Distinction in the major includes writing a senior honors thesis, which is dependent upon maintaining a minimum cumulative GPA of 3.5 and major GPA of 3.7.
The minor is 20 credit hours, 12 of which are at the 2000 or 3000 levels.
See the DU Undergraduate Bulletin for full course requirements.
Introduction to Political Thought: Power, Liberty, and Justice
About this Course
This course presents an introduction to some of the key ideas and questions in the study of politics. As an introductory course, it cannot present a systematic overview of the entire study of politics; rather, it seeks to introduce students to some central concerns in the study of politics.
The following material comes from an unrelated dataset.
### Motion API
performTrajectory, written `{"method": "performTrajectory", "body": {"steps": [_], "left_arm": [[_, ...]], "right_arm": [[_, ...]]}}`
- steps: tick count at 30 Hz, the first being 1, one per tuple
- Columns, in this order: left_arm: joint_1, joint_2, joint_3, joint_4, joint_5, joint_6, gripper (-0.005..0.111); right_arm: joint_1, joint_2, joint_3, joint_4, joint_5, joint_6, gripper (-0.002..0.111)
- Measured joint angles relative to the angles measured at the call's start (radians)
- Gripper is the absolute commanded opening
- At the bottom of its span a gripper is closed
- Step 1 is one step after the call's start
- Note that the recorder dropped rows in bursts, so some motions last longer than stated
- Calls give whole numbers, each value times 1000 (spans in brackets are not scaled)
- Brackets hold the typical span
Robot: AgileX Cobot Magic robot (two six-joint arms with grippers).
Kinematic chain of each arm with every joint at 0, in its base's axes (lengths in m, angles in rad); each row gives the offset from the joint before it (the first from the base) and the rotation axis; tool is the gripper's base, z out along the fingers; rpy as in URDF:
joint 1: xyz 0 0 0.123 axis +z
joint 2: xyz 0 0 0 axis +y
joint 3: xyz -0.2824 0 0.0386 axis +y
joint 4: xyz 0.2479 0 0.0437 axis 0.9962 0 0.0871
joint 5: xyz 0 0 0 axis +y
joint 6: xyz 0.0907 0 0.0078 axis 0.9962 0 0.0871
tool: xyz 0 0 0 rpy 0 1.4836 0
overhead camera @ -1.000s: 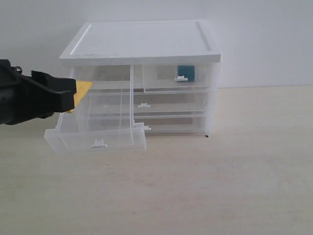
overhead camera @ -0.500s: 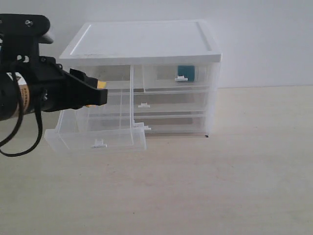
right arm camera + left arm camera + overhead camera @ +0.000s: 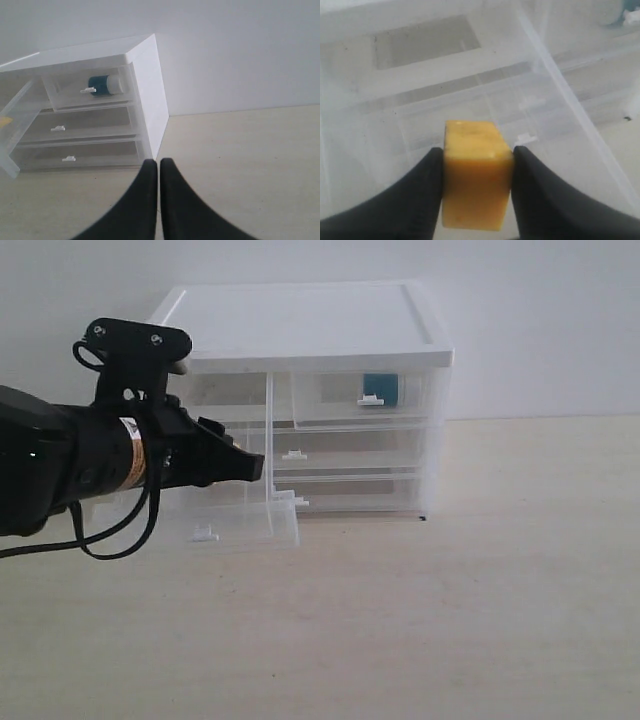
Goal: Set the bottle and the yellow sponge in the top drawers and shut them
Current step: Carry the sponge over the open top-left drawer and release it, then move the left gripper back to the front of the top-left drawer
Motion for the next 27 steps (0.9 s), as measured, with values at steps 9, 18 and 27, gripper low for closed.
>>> {"method": "performTrajectory", "body": {"steps": [9,18,27], "left_arm": [[0,35,-2,2,14,-2,61],[0,-42,-2,2,8,-2,54],[0,-232,58,-27,-146,31,4]], "right_arm": [[0,0,0,0,0,0,0],[0,0,0,0,0,0,0],[0,0,0,0,0,0,0]]}}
In this course we learn about the basic principles of human conduct in social contexts and explain how social scientific methods are used to understand these underlying principles. This course counts toward the Scientific Inquiry: Society and Culture requirement.
Politicized "Ethnicity": Cross-Disciplinary Approaches to the Study of Identity Politics
About this Course
What is ethnicity? Are ethnic identities more likely to influence political outcomes than other types of identity (e.g., gender, profession, class), and if so, why? This course introduces competing concepts of ethnic identity. We analyze what is useful or problematic about each approach, and use these insights to think critically about specific cases. Specifically, we engage readings, podcasts, videos and documentary footage from political science, sociology, evolutionary biology, cognitive psychology, and legal studies. Why take this course? Gaining insight into “ethnic” identity and its relation to politics has implications for everything from self-understanding and daily social life, to political campaigns, activist tactics, and episodes of political violence. The course is conceptual and comparative and does not focus primarily on the United States. Yet, the critical thinking, reading and writing skills that you hone in the course, in addition to your knowledge of world events and other cases, will enable you to make better sense of identity politics in the U.S., as well as instances of political conflict throughout world history. The course satisfies the departmental sub-field requirement for majors in comparative/international politics. Recommended before taking this course: one introductory level course in political science.
American Government Simulation
About this Course
This course explores American politics by simulating the legislative process of the federal government. Students play either a member of the House of Representatives or a member of the Executive Branch. The simulation requires that students seek the goals related to their position. By putting theory into practice, students gain a better understanding of Washington politics. Satisfies the department distribution requirement in American politics. Prerequisite: Sophomore standing.